GitOps with FluxCD
GitOps Overview
GitOps Introduction
In this article, we explore how GitOps streamlines the deployment and management of cloud-native applications. As teams embrace agile practices and rapid scaling, tracking changes and ensuring consistent deployments becomes challenging. GitOps solves this by using Git as the single source of truth for infrastructure, configuration, and application code—bringing version control, auditability, and automation to continuous delivery workflows.
What Is GitOps?
GitOps is a declarative, pull-based framework for continuous delivery. It treats your Git repository as the canonical source of truth for both infrastructure definitions and application manifests. Any change to this repository initiates an automated workflow that synchronizes your live environment with the desired state, enabling reproducible, observable deployments.
Key Principles
Principle | Description |
---|---|
Single Source of Truth | Store all configuration, manifests, and infrastructure-as-code in Git. |
Declarative Desired State | Define the desired cluster state in code (e.g., YAML, Helm charts, Kustomize). |
Automated Reconciliation | A GitOps operator (controller) continuously compares live state with Git and applies changes. |
Pull-Based Deployments | Agents inside the cluster pull updates, reducing external attack surfaces and improving security. |
Note
GitOps is compatible with any declarative tooling—whether you use plain YAML manifests, Helm charts, or Kustomize.
How GitOps Works
Commit Changes
Developers modify application code, Kubernetes manifests, or configuration files in a Git branch and open a pull request.CI Validation
A CI system (e.g., GitHub Actions, GitLab CI/CD) runs tests, lints YAML, and builds container images.Merge & Tag
After review, changes are merged into the main branch. You can tag a release for easy rollback.Automated Sync
A GitOps operator—such as Flux or Argo CD—detects the updated commit.Reconciliation
The operator applies the new manifests to your Kubernetes cluster, ensuring the live state matches the Git state.Audit & Rollback
Every deployment is versioned. To revert, simply revert the Git commit and let the operator restore the previous environment.
GitOps Tools Comparison
Tool | Type | Highlights |
---|---|---|
Flux | Operator | Lightweight GitOps controller with built-in image automation and alerts. |
Argo CD | Controller | Rich UI, Git-based deployment, supports Helm, Kustomize, Jsonnet. |
Jenkins X | Framework | CI/CD platform with opinionated GitOps, preview environments, auto updates. |
Warning
Secure your Git repository with branch protection, signed commits, and role-based access control. Exposed or misconfigured repos can compromise your cluster.
Benefits of GitOps
- Auditability: All changes are tracked, versioned, and peer-reviewed in Git.

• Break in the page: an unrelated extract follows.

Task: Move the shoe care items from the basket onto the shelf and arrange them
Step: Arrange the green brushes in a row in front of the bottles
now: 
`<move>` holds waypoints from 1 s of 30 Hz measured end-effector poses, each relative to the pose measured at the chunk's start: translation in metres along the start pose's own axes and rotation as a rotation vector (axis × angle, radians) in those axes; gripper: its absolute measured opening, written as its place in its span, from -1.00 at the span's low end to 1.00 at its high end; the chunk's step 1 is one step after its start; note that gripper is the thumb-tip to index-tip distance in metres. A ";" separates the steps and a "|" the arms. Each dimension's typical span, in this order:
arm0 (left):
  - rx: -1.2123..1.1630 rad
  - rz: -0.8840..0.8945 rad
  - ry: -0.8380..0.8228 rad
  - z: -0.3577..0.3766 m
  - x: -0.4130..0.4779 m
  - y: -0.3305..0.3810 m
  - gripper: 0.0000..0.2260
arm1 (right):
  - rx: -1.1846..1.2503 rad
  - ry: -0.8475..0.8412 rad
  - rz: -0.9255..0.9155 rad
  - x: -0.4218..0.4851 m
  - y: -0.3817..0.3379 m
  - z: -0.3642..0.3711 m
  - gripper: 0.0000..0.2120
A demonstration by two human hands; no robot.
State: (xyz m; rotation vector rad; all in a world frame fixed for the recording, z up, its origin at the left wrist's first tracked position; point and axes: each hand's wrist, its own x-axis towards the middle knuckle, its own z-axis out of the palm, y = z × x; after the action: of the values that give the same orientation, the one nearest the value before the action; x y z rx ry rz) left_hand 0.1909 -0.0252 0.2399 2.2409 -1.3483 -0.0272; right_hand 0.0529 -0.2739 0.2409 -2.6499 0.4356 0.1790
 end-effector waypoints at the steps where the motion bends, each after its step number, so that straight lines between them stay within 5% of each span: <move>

- Consistency: The live environment always matches the repository’s declared state.
- Collaboration: Teams leverage familiar Git workflows—branches, pull requests, and code reviews.
- Security: Pull-based agents in the cluster minimize external connectivity requirements.
- Resilience: Automated reconciliation self-heals drifted or failed deployments.
By adopting GitOps, organizations achieve transparent, repeatable, and secure continuous delivery for Kubernetes and other cloud-native platforms.